Rhetorical Techniques

• Innocent Purpose – The hacking attempt is disguised as a teaching or research task.

• Manipulation – Threatening or praising the bot for certain behaviors can steer the conversation in unintended directions.

• Imaginary Worlds – My personal favorite:

  • Storytelling – Harmful instructions are embedded in a story, and the LLM is asked to play along.

  • Role-Playing or Games – The attack is framed as part of a harmless game, convincing the bot it’s okay to follow the hacker’s instructions.

  • World-Building – A custom scenario is created where the way to “survive” or succeed is by following the hacker's instructions.

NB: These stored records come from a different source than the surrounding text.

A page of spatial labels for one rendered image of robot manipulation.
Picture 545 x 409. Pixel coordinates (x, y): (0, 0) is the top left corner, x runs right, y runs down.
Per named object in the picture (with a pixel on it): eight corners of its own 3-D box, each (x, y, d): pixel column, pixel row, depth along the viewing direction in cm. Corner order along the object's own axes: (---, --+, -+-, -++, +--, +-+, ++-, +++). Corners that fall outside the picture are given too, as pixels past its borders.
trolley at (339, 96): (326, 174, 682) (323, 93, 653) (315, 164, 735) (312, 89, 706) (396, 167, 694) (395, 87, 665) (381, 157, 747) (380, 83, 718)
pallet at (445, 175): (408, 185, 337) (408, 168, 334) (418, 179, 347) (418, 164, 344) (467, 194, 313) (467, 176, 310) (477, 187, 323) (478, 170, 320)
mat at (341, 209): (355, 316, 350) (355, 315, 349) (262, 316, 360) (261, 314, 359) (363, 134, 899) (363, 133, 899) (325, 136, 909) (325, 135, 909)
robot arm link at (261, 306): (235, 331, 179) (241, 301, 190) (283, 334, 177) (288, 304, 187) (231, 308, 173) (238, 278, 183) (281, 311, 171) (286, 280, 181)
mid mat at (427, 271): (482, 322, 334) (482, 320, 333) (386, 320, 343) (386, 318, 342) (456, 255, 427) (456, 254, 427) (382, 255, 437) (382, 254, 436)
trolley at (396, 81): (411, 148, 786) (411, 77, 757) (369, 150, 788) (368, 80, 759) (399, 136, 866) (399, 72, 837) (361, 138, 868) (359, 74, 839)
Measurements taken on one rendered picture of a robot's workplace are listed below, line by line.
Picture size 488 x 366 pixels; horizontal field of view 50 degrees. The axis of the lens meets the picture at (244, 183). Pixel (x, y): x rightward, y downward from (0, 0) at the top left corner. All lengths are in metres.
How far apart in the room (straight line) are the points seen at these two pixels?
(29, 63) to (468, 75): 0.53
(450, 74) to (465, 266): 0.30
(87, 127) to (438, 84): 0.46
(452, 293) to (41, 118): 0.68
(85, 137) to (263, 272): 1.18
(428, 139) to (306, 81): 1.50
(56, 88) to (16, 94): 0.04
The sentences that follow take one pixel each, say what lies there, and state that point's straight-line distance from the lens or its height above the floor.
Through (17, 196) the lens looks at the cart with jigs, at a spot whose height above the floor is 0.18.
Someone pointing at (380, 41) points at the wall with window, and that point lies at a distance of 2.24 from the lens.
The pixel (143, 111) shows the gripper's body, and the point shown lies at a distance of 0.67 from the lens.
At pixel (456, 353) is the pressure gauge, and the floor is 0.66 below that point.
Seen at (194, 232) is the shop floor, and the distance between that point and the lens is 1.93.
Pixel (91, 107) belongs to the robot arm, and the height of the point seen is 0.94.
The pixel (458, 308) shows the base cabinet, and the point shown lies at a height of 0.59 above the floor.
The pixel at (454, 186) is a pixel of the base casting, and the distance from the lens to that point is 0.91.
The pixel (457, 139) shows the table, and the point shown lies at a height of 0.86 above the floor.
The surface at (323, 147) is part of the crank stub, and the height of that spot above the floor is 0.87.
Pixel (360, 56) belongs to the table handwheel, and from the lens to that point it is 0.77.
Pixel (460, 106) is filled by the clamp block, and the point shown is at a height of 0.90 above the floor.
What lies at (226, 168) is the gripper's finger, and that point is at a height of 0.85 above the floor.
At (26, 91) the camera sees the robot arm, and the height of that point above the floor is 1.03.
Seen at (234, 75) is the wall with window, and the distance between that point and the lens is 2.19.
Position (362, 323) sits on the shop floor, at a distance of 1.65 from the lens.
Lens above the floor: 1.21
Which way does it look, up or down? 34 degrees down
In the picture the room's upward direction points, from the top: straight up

  • Hypotheticals – The attack is posed as a “hypothetical” question, similar to the “innocent purpose” technique.

Token-Level

Token-level jailbreaking involves feeding raw tokens into the input sent to AI bots.

This approach is easy to automate and tends to have good jailbreak performance.

However, it has drawbacks: it can be time-consuming and expensive, as it often requires hundreds or thousands of queries to succeed. Additionally, the results are frequently less interpretable than prompt-level attacks.

Dialogue-Based – AI vs. AI

At the time of writing, this is the most effective method for breaking AI defenses. It is scalable, effective, and interpretable.

How it Works

While token-level attacks may require thousands of generations, dialogue-based methods can achieve jailbreaks with fewer, strategically crafted prompts in a dynamic conversational loop.

These attacks can generate thousands of jailbreak attempts within minutes—maximizing efficiency and coverage, and outperforming prompt-level attacks in scalability.

Dialogue-Based Attack Loop Components

• Target – The AI that is the target of the hack

• Attacker – The AI that sends prompts to the Target

• Judge – Evaluates responses from the Target and optimizes the Attacker’s next prompts

Attack Loop

1. The Attacker model generates a prompt using one of the previously mentioned techniques

2. The Target model responds

3. The Judge model scores the response

4. The Judge model generates feedback

5. Returning to Step 1, the Attacker model sends a new message incorporating the Judge model's guidance

Summary

By combining the knowledge from this post with insights from our Guardrails post, you’ll have a solid understanding of what jailbreaking is—and how to protect your AI application or bot from it.